Un’onda di odio mi sorse dalle radici più profonde, mi parve affluire alle mani tutta con un impulso micidiale. Vidi il piccolo essere malefico che si gonfiava di latte, che prosperava in pace, senza alcun pericolo, circondato d’infinite cure. «Mia madre ama più lui che Giuliana! Mia madre si occupa più di lui che di questa povera morente! Ah, bisogna che io lo tolga di mezzo, ad ogni costo.» E la visione del delitto già consumato mi balenò dentro: la visione del morticino in fasce, del piccolo cadavere innocuo su la bara. «Il battesimo e il suo viatico. E Giovanni lo regge su le sue braccia…»

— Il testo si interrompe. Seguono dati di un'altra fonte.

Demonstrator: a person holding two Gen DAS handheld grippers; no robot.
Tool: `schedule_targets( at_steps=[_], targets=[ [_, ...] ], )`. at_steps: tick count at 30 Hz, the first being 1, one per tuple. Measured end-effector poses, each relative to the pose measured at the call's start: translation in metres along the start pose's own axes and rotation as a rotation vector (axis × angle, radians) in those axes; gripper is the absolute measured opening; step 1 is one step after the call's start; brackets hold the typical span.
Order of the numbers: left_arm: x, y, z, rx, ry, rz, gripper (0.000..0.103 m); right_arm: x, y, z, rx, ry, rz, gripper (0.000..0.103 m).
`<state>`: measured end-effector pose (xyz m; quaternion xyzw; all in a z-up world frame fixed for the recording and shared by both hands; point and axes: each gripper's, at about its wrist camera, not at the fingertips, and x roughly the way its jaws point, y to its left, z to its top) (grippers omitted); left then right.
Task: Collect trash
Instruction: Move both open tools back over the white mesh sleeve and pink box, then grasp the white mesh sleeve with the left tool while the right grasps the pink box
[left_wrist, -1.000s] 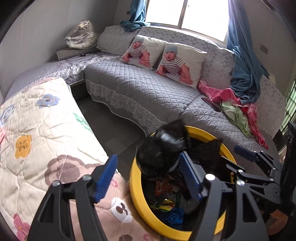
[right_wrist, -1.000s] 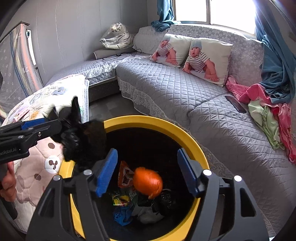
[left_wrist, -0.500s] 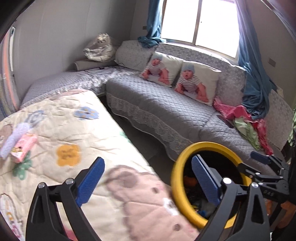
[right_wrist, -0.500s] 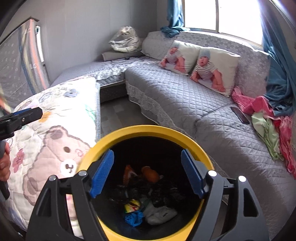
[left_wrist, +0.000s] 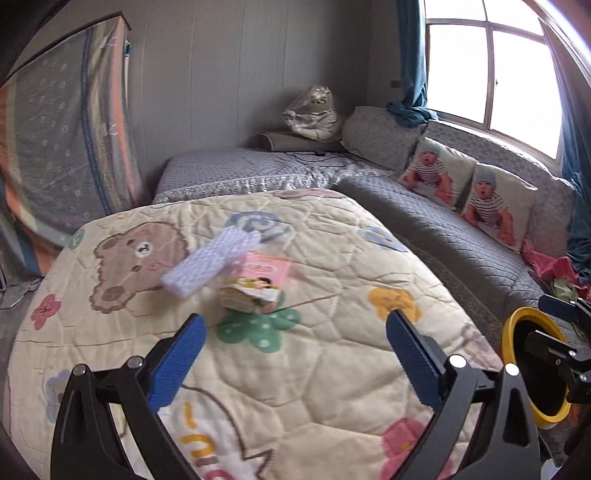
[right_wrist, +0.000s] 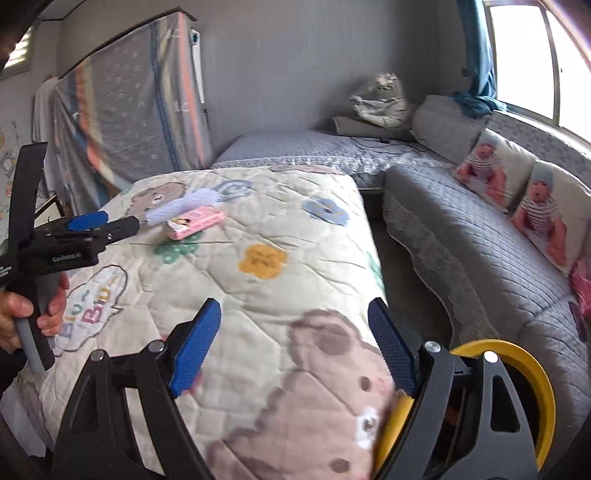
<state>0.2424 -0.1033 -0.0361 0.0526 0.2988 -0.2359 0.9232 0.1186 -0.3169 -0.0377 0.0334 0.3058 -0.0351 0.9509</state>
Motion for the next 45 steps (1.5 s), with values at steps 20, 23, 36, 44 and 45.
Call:
schedule_targets(
  at_steps=[20, 23, 36, 44, 45],
  targets=[
    [0.074, 0.143, 0.006, -0.062, 0.084, 0.043, 0.094, 0.171, 0.148, 0.065, -0.075, 0.182, 0.148, 0.078],
    [0.091, 0.147, 0.008, -0.062, 0.106, 0.02, 0.094, 0.187, 0.15, 0.07, -0.061, 0.207, 0.132, 0.078],
    [0.154, 0.168, 0.024, -0.094, 0.2, -0.009, 0.094, 0.241, 0.15, 0.075, -0.056, 0.314, 0.139, 0.078],
    [0.188, 0.154, 0.044, -0.078, 0.239, -0.032, 0.09, 0.256, 0.15, 0.082, -0.057, 0.314, 0.155, 0.074],
    [0.192, 0.153, 0.047, -0.076, 0.247, -0.04, 0.087, 0.257, 0.149, 0.083, -0.056, 0.311, 0.156, 0.069]
  ],
)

Una curiosità subitanea mi punse. Lo spettacolo doloroso mi attirò. Giuliana era ancora assopita. Uscii dall’alcova adagio; uscii dalla stanza; chiamai Cristina, la misi a guardia; poi mi diressi verso il coretto, a passo veloce, con un’ansia che mi soffocava.
L’usciuolo era aperto. Scorsi un uomo inginocchiato d’innanzi alla grata. Riconobbi Pietro, il vecchio servitore fedele, quello che m’aveva veduto nascere ed aveva assistito al mio battesimo. Egli si levò, con un po’ di pena.
– Rimani, rimani, Pietro – gli dissi sottovoce, mettendogli una mano su la spalla per costringerlo a inginocchiarsi di nuovo.
E m’inginocchiai al suo fianco, appoggiai la fronte alla grata, guardai nella cappella sottoposta. Vedevo tutto, con una chiarezza perfetta; udivo le formule rituali.
La cerimonia era già incominciata. Seppi da Pietro che il bambino aveva già ricevuto il sale. Era ministro il parroco di Tussi, don Gregorio Artese. Questi e il patrino recitavano ora il Credo: l’uno a voce alta, l’altro a voce bassa di seguito. Giovanni reggeva il bambino sul braccio destro, su la mano che il giorno innanzi aveva seminato il frumento. La sinistra posava tra i nastri e i merletti candidi. E quelle mani ossute, asciutte, brune, che parevano fuse in un bronzo animato, quelle mani incallite su gli strumenti dell’agricoltura, santificate dal bene che avevano sparso, dalla vasta opera che avevano fornita, ora nel reggere quell’infante avevano una delicatezza e quasi una timidezza così gentili che io non potevo desistere dal guardarle. Raimondo non piangeva; moveva di continuo la bocca piena d’una bava liquida che gli colava pel mento sul bavaglio trapunto.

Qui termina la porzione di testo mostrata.